## Data for review
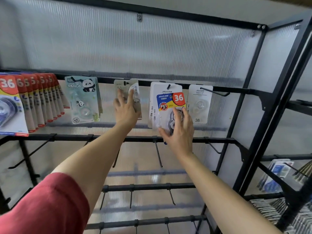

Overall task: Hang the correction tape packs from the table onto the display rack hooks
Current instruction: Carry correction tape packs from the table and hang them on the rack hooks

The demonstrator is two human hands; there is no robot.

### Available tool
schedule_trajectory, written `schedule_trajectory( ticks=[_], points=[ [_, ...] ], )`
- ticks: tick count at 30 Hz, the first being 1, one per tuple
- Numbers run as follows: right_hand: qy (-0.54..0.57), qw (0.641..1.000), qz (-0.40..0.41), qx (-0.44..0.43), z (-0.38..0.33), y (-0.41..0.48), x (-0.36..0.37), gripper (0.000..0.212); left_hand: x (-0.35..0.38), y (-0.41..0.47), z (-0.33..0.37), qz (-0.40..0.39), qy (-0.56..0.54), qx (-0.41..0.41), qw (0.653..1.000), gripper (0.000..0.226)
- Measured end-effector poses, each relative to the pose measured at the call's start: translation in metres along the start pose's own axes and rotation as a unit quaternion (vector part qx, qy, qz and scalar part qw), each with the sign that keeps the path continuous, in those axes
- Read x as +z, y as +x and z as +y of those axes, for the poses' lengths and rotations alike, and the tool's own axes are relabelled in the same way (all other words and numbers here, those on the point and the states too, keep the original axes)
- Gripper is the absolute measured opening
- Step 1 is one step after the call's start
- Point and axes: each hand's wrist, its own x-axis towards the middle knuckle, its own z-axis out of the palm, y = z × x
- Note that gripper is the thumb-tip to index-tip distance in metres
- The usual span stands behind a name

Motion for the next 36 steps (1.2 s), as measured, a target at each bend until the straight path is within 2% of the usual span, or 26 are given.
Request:
schedule_trajectory(
  ticks=[5,10,16,19,22,26,32,36],
  points=[
    [-0.001,1.000,-0.004,0.002,0.000,0.000,-0.003,0.072,-0.005,0.008,-0.003,-0.022,0.023,0.009,0.999,0.085],
    [0.005,1.000,0.000,-0.008,-0.003,-0.011,-0.006,0.073,-0.022,0.002,-0.015,-0.044,0.104,0.055,0.992,0.084],
    [0.009,1.000,-0.015,-0.005,-0.025,-0.030,0.001,0.078,-0.039,-0.043,-0.052,-0.045,0.142,0.110,0.983,0.080],
    [0.013,1.000,-0.024,-0.005,-0.043,-0.040,0.005,0.081,-0.055,-0.067,-0.074,-0.034,0.175,0.106,0.978,0.075],
    [0.020,0.999,-0.028,0.002,-0.066,-0.050,0.010,0.079,-0.074,-0.087,-0.092,0.001,0.174,0.083,0.981,0.069],
    [0.041,0.999,-0.030,0.008,-0.108,-0.064,0.017,0.076,-0.101,-0.110,-0.119,0.015,0.158,0.092,0.983,0.067],
    [0.057,0.997,-0.045,0.009,-0.186,-0.086,0.034,0.087,-0.152,-0.137,-0.177,-0.033,0.164,0.135,0.977,0.070],
    [0.063,0.996,-0.054,0.024,-0.238,-0.106,0.042,0.087,-0.186,-0.147,-0.221,-0.039,0.160,0.111,0.980,0.073]
  ],
)
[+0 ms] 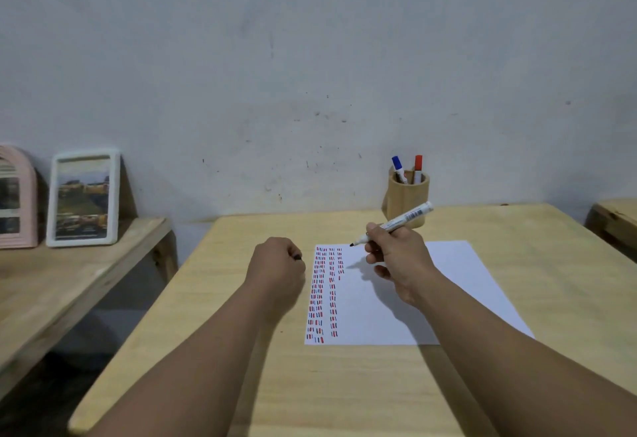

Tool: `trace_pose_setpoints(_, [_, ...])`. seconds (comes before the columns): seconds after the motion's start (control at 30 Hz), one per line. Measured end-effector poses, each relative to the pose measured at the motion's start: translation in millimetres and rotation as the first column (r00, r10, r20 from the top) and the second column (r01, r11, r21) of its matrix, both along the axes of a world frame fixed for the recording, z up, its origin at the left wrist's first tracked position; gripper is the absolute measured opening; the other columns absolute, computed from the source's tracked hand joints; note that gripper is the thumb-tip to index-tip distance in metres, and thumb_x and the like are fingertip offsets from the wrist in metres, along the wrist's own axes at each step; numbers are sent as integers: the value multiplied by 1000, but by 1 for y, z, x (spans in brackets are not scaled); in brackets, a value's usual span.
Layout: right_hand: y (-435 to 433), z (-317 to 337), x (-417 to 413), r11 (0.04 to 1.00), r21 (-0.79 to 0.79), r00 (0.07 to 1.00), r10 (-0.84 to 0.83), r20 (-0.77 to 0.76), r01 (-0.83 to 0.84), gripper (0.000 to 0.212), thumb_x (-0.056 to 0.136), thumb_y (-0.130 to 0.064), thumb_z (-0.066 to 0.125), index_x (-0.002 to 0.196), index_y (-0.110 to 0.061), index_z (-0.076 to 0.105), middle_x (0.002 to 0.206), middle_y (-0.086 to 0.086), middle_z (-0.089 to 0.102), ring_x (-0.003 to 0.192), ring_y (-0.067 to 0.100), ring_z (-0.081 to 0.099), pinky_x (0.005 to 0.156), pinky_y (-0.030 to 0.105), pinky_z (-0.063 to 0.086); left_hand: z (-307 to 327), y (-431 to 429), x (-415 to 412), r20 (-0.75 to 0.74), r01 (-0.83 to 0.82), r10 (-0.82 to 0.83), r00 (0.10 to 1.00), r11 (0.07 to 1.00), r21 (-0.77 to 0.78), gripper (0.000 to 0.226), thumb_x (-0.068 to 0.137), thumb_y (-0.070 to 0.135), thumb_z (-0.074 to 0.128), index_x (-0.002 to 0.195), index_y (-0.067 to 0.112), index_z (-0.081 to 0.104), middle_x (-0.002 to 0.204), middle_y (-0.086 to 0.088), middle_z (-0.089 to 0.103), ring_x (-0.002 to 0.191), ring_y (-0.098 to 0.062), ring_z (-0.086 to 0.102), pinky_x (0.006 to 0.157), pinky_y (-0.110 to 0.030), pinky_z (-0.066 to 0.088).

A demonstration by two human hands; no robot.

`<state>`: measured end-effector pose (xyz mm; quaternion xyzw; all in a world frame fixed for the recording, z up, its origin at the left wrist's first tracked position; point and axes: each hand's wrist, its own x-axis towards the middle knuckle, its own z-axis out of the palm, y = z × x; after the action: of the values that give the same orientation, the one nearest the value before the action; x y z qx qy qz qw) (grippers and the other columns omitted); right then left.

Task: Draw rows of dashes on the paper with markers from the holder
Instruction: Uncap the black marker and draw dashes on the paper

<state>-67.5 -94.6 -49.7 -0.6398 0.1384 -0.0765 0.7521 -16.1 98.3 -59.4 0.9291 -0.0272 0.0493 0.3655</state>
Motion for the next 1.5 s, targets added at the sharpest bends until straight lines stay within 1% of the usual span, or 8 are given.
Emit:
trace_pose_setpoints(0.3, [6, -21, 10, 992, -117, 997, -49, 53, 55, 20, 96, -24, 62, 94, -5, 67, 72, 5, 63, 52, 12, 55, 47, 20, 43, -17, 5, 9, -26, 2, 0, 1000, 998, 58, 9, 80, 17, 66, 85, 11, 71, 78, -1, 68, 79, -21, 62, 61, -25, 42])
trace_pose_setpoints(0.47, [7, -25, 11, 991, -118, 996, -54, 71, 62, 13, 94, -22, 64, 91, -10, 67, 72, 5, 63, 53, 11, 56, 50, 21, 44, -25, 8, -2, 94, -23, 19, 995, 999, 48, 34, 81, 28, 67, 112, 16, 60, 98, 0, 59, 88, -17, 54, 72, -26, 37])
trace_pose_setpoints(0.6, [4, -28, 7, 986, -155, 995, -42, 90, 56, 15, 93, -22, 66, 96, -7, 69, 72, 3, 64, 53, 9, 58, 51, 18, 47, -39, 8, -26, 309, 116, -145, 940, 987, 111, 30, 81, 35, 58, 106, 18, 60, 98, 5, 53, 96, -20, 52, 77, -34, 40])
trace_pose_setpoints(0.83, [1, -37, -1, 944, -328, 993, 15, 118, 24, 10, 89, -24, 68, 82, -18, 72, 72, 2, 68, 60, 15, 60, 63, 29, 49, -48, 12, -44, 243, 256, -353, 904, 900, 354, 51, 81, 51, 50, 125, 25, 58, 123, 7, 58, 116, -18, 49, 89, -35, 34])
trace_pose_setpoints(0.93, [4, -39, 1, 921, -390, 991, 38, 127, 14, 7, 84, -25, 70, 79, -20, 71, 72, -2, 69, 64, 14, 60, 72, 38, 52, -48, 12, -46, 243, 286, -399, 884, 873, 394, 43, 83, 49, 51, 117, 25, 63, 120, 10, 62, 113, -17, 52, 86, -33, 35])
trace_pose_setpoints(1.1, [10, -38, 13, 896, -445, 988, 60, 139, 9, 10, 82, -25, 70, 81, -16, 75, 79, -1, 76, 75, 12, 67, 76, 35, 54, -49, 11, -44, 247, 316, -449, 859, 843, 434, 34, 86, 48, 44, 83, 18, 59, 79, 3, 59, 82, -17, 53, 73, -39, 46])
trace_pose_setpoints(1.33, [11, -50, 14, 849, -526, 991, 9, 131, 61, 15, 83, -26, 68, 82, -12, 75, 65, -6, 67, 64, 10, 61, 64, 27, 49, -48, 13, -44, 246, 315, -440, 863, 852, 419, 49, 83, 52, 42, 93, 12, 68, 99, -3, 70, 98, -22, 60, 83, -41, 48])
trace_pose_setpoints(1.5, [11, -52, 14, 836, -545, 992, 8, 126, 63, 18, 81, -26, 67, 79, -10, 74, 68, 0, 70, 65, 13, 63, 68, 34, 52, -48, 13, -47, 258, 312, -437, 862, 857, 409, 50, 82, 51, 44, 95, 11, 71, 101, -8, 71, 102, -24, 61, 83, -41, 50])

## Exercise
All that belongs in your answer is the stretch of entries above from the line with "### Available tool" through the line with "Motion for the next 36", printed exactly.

## Response to this task
### Available tool
schedule_trajectory, written `schedule_trajectory( ticks=[_], points=[ [_, ...] ], )`
- ticks: tick count at 30 Hz, the first being 1, one per tuple
- Numbers run as follows: right_hand: qy (-0.54..0.57), qw (0.641..1.000), qz (-0.40..0.41), qx (-0.44..0.43), z (-0.38..0.33), y (-0.41..0.48), x (-0.36..0.37), gripper (0.000..0.212); left_hand: x (-0.35..0.38), y (-0.41..0.47), z (-0.33..0.37), qz (-0.40..0.39), qy (-0.56..0.54), qx (-0.41..0.41), qw (0.653..1.000), gripper (0.000..0.226)
- Measured end-effector poses, each relative to the pose measured at the call's start: translation in metres along the start pose's own axes and rotation as a unit quaternion (vector part qx, qy, qz and scalar part qw), each with the sign that keeps the path continuous, in those axes
- Read x as +z, y as +x and z as +y of those axes, for the poses' lengths and rotations alike, and the tool's own axes are relabelled in the same way (all other words and numbers here, those on the point and the states too, keep the original axes)
- Gripper is the absolute measured opening
- Step 1 is one step after the call's start
- Point and axes: each hand's wrist, its own x-axis towards the middle knuckle, its own z-axis out of the palm, y = z × x
- Note that gripper is the thumb-tip to index-tip distance in metres
- The usual span stands behind a name

Motion for the next 36 steps (1.2 s), as measured, a target at each bend until the straight path is within 2% of the usual span, or 26 are given.

Response complete; there is no more output.